* _Exercise_: Beginning with the first line and ending with the one containing "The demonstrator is", copy the lines of the listing below exactly; omit everything else.

**********

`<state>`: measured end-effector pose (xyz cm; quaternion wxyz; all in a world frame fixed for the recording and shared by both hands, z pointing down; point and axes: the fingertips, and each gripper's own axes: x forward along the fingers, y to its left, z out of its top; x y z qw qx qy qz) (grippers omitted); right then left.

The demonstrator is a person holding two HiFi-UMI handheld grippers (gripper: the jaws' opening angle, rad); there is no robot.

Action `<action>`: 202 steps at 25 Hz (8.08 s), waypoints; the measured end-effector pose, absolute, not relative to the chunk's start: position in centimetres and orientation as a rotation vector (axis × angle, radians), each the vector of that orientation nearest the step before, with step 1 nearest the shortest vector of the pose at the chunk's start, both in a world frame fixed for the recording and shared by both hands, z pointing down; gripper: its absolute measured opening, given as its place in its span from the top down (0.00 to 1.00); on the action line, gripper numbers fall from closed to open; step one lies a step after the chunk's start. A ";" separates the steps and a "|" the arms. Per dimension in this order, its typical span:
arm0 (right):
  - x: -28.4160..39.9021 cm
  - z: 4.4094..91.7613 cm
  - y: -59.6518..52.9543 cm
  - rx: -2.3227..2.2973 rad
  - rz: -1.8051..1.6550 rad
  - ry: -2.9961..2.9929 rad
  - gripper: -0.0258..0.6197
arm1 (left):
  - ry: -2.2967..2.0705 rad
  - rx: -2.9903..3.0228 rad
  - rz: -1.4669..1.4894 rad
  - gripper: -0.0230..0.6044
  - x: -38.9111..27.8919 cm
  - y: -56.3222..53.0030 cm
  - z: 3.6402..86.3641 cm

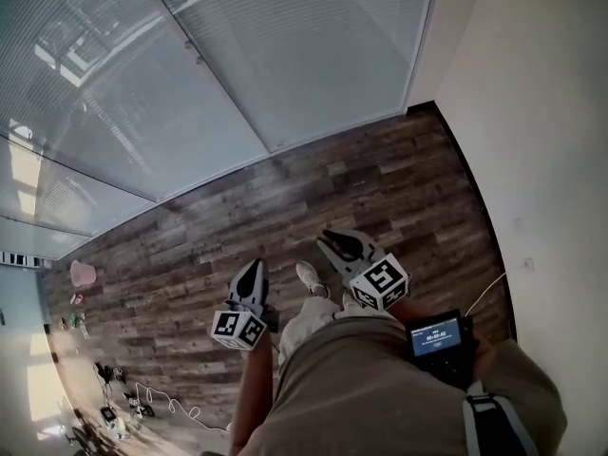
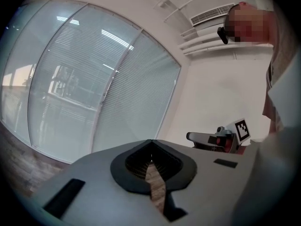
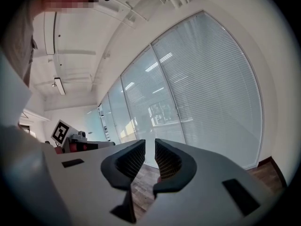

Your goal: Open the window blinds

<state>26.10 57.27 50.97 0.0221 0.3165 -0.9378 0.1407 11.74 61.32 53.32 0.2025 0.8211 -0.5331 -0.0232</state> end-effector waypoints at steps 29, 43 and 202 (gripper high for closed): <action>19.6 48.4 52.7 1.054 0.305 -2.851 0.88 | -1.364 2.323 -0.119 0.94 7.6 56.1 54.4; 11.0 50.4 41.3 1.021 0.272 -2.793 0.88 | -1.376 2.349 -0.113 0.94 -1.1 45.0 53.6; -5.6 48.9 -23.1 0.736 0.333 -2.943 0.88 | -1.681 2.138 0.017 0.82 -17.8 -18.9 56.3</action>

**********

* _Answer section_:
`<state>`: measured end-effector pose (xyz cm; quaternion wxyz; all in a world frame fixed for the recording and shared by both hands, z pointing down; point and axes: the fingertips, and each gripper's own axes: x forward along the fingers, y to its left, z out of its top; x y z qw qx qy qz) (grippers omitted); right then left.

The demonstrator is a person holding two HiFi-UMI handheld grippers (gripper: the jaws' opening angle, rad); there is no robot.

The exercise requires nothing further.